Posts Tagged ‘midnight party

13
Nov
08

November 13, 2008

Well, the Games Party was loads of fun – we had 33 attendees – the one who traveled furthest came from Georgia! We polished off 5-1/2 half-gallons of ice cream, two cans of whipping cream, a giant bag of Doritos, one of Ruffles, one of Fritos, two types of dip, a meat/cheese platter, most of a veggie platter, two bottles of champagne, two punch-bowls-full of Nuclear Punch, a case of beer, a bottle of wine, half a case of sparkling water, and 2 cases of soda.

And we played some games.

A new one that had never hit the party before was “Man Bites Dog”. Neither Brian nor I had the chance to play it that night, but we played it the next day, and it was a blast. Cards with words or short phrases are dealt to each player, and each person tries to make a headline using up to 5 cards. So we came up with some hilarious ones like “Blind Teen Angel Shoots Cop”, and “Angry Tourist Hits Naked Model”.

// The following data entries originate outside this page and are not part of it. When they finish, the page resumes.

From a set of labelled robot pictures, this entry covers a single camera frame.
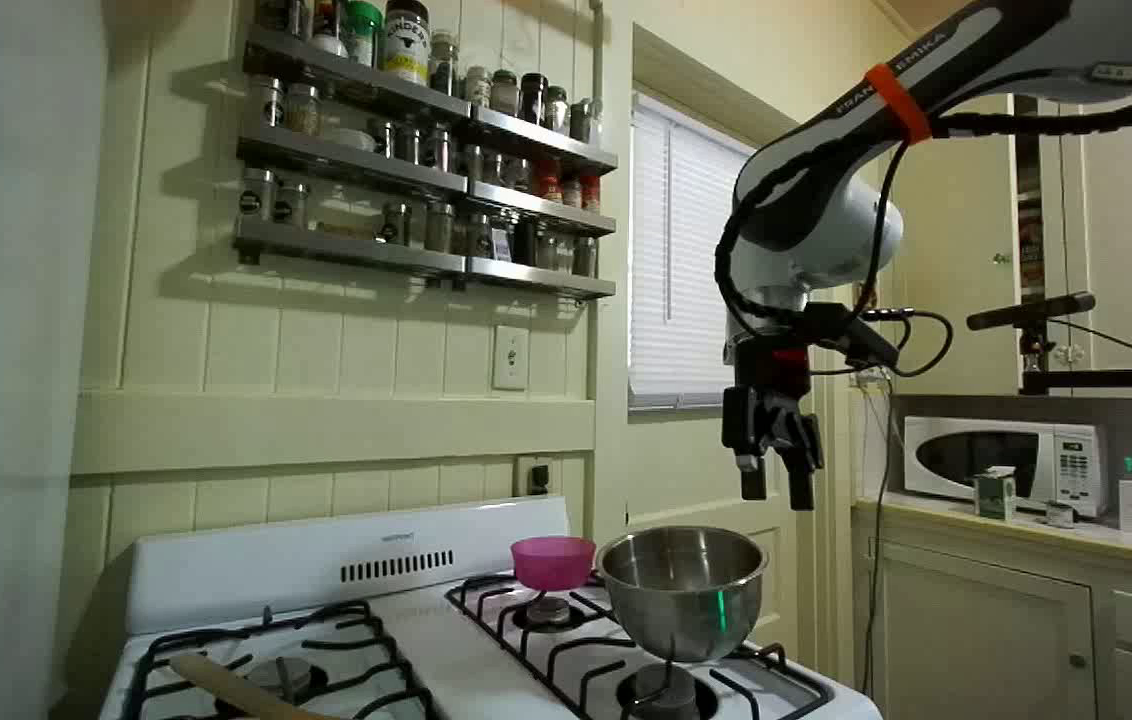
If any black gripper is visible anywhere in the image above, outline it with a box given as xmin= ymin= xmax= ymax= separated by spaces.
xmin=723 ymin=341 xmax=818 ymax=511

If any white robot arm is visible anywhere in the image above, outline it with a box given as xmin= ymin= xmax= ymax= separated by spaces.
xmin=713 ymin=0 xmax=1132 ymax=511

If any white gas stove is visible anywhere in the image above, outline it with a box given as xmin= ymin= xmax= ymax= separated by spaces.
xmin=117 ymin=495 xmax=884 ymax=720

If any large white label bottle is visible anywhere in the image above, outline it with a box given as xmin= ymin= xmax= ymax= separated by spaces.
xmin=380 ymin=0 xmax=430 ymax=85

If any white window blind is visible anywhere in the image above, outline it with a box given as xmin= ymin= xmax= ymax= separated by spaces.
xmin=626 ymin=102 xmax=742 ymax=411

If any steel mixing bowl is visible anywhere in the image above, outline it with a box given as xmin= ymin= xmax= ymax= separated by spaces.
xmin=599 ymin=525 xmax=763 ymax=666

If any white microwave oven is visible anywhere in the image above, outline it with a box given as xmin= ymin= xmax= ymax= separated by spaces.
xmin=901 ymin=418 xmax=1109 ymax=520

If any small tin can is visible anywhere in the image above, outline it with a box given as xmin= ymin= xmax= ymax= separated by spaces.
xmin=977 ymin=464 xmax=1015 ymax=520

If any white kitchen counter cabinet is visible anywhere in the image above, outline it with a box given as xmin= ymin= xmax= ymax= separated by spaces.
xmin=850 ymin=502 xmax=1132 ymax=720

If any pink plastic bowl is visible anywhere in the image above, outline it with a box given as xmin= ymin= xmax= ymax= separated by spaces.
xmin=513 ymin=537 xmax=594 ymax=594

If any right black burner grate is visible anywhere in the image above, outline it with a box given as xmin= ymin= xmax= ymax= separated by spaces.
xmin=448 ymin=575 xmax=831 ymax=720

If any black burner grate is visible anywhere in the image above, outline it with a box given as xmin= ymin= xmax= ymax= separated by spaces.
xmin=448 ymin=575 xmax=831 ymax=720
xmin=100 ymin=601 xmax=443 ymax=720

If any left black burner grate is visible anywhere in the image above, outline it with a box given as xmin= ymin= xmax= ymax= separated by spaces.
xmin=100 ymin=601 xmax=443 ymax=720

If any wooden spoon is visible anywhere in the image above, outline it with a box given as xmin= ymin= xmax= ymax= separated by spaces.
xmin=172 ymin=654 xmax=319 ymax=720

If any wall power outlet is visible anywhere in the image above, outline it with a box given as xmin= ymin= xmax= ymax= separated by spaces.
xmin=515 ymin=458 xmax=550 ymax=495

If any white light switch plate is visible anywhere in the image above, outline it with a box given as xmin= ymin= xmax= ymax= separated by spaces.
xmin=493 ymin=324 xmax=532 ymax=392

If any black camera stand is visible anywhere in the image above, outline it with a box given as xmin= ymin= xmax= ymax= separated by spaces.
xmin=967 ymin=96 xmax=1132 ymax=397

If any metal wall spice rack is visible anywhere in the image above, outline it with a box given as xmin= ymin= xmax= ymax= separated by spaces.
xmin=230 ymin=0 xmax=617 ymax=300

Another new one was “Pass the Popcorn”, which is a movie trivia game. It was fun, although I’m not really up on movies, so I was surprised at how well I did. Lots of other games were played – Quiddler, Taboo, Munchkin Fu, Boggle, and many others; and of course, we played Midnight Party (quite a while after midnight, however). We slept in on Sunday, went out to brunch with a friend, and lazed around the house for the rest of the afternoon – except for when the neighbor boy came by to ask if Robin could play – they went out and ran around the back yard. I think we have the only Shetland Sheepdog whose idea of a game is to *be* chased, rather than do the chasing. If we ever get him out to the farm again, he’s going to be sadly disappointed that the sheep don’t want to chase him. . .

I am down to only 10 more radiation treatments to go – yay!!! Even now, the worst thing I’ve got going is the radiation burns. Not only do I have them on my front and under my left arm, but because the beam that is treating the sub-clavicular lymph nodes is directly overhead, I have radiation burns on the back of my left shoulder from the radiation exiting my body. How scary is that?

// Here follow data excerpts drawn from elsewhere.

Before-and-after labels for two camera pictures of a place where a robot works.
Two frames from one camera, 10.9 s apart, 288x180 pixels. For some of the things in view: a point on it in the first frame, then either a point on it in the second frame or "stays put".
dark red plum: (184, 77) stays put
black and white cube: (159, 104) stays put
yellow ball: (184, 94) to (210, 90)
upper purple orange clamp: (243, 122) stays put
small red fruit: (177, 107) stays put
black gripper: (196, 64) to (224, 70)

Yesterday I met with the radiation oncologist, and when she saw my burns, she decided it was time to switch to the electron boost on the lumpectomy scar and give the rest of the tissue a little break. This morning was my first boost, and it is pretty much the same as the radiation treatment, just at a different angle. Because they can regulate how deep the electron beam goes, they can position the beam directly above the breast without fear that it will go deep enough to enter your chest cavity and damage your lungs or heart. I’ll have 5 boost treatments, and then finish up with another 6 regular radiation treatments. My last treatment will be the day after Thanksgiving.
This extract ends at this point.